Pastore e non solo, quando il tacco diventa oro

Tra i nerazzurri invece l’ultima prodezza di tacco è quella che registrò Icardi nella passata stagione, un colpo da fermo e a occhi chiusi per annientare la sua ex squadra, la Sampdoria. Istinto da puro bomber, differente rispetto alle lunghe leve che mostrò Ibrahimovic quando col gambone anticipò il colpo di testa del difensore del Bologna per regalare il vantaggio ai suoi. Restò sicuramente molto di più nel cuore dei tifosi nerazzurri il tacco di Palacio, tanto semplice sulla carta quanto importante per assicurarsi il derby contro il Milan nelle battute finali.
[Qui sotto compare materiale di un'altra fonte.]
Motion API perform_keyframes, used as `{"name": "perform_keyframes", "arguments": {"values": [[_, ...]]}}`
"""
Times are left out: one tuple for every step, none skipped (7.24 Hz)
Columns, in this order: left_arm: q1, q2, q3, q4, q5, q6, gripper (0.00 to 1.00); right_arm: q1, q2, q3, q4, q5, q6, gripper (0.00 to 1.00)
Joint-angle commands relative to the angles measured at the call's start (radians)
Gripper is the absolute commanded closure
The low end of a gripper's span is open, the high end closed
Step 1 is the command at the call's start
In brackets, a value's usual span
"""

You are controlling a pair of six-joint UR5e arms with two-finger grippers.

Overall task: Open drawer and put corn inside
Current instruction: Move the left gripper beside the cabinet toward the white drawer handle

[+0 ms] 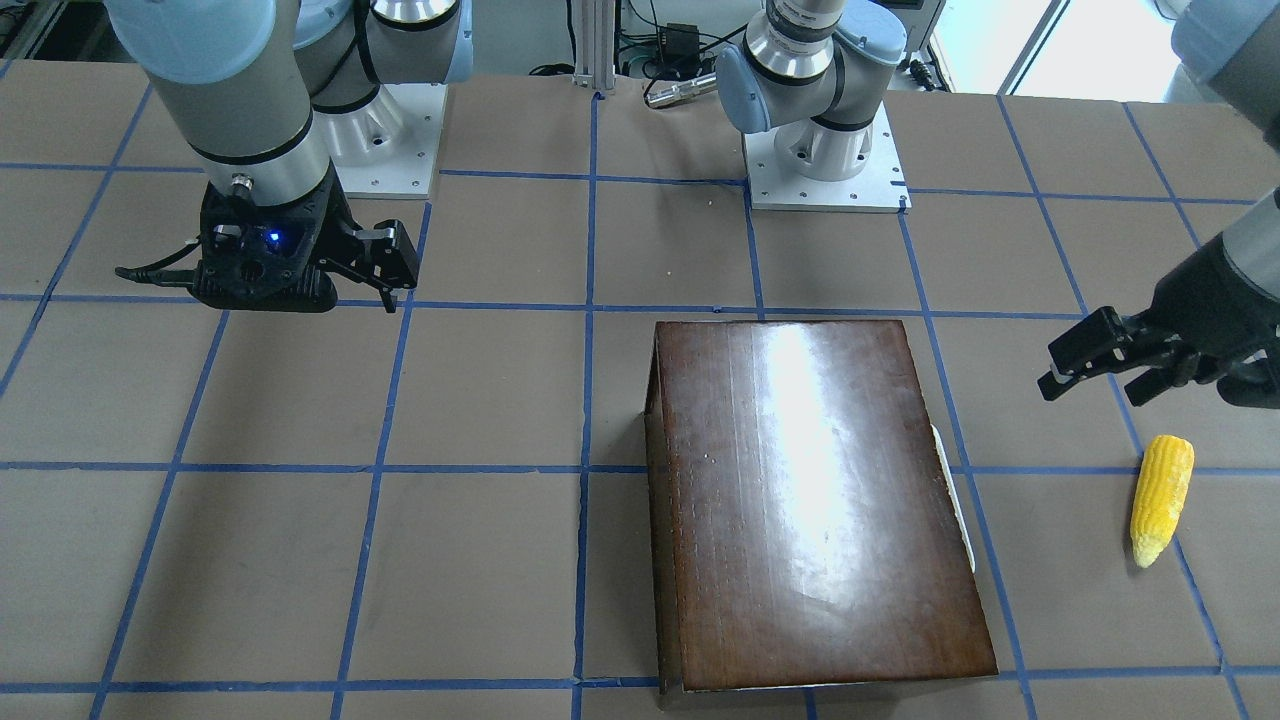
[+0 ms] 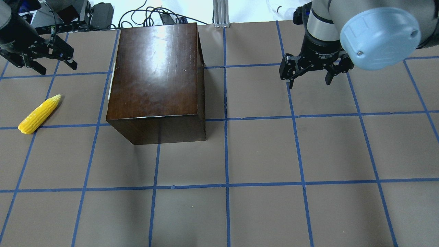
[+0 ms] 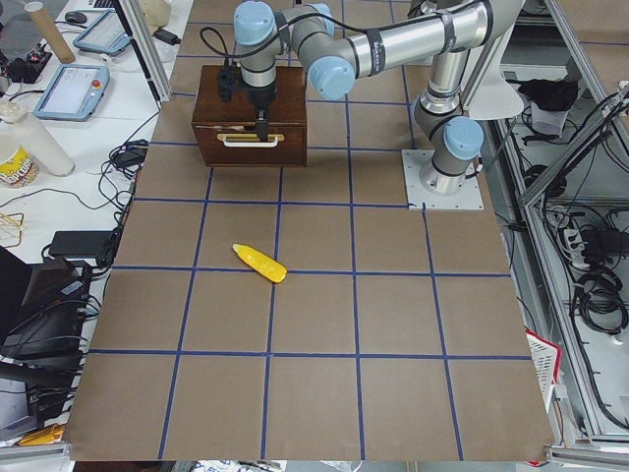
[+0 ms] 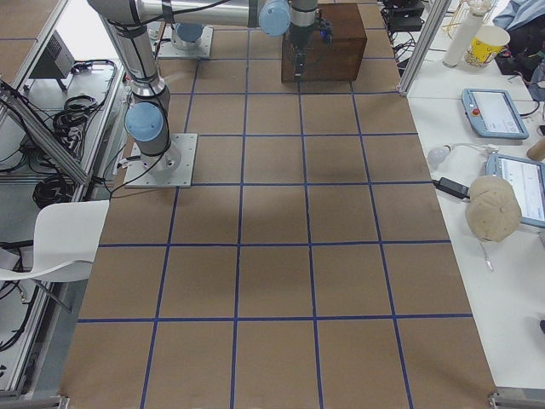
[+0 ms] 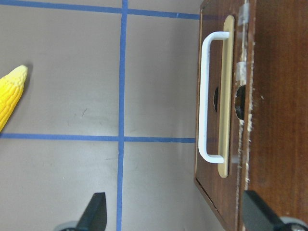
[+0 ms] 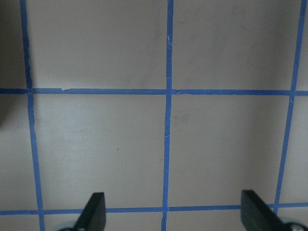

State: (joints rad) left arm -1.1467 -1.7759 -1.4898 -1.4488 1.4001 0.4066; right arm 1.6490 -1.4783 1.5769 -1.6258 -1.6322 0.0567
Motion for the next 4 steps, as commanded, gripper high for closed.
{"name": "perform_keyframes", "arguments": {"values": [[0.025,-0.089,-0.012,0.100,-0.033,0.060,0.00,0.000,0.001,0.000,0.001,0.000,0.000,0.00],[0.024,-0.114,-0.010,0.110,-0.068,0.061,0.00,0.000,0.001,0.000,0.001,0.002,0.000,0.00],[0.022,-0.134,-0.010,0.113,-0.114,0.063,0.00,0.000,0.001,0.000,0.000,0.002,0.000,0.00],[0.018,-0.155,-0.010,0.126,-0.139,0.063,0.00,0.000,0.001,0.000,0.001,0.002,0.000,0.00]]}}
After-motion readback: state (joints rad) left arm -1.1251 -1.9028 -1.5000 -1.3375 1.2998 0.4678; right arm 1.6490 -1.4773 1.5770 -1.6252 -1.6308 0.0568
Un colpo da inserire nella categoria classico, come quello che eseguì – anzi replicò dopo i primi grandi esperimenti in Champions – Del Piero contro il Siena, ed emulò in molti aspetti Babacar con la maglia della Fiorentina, mentre molto più complessi furono quelli messi a segno dai milanisti Menez e Lapadula. Il francese concluse in modo pazzo un’azione già di per sé assurda contro il Parma, mentre l’ex Pescara corresse in rete con una deviazione di tacco la prima conclusione di Suso. La speranza in attacco del Milan attualmente si chiama invece Gonzalo Higuain, uno che la sua firma di tacco l’ha già lasciata, ma in Coppa Italia, quando vestiva la maglia del Napoli. Un gesto tecnico simile a quello compiuto da Lapadula e che servì per battere la Lazio e accedere alle semifinali, mentre tra i tifosi azzurri c’è ancora chi è pronto a scommettere sulla rete che completò la tripletta di Cavani contro la Juve: testa o scorpione? Ancora oggi i dubbi rimangono.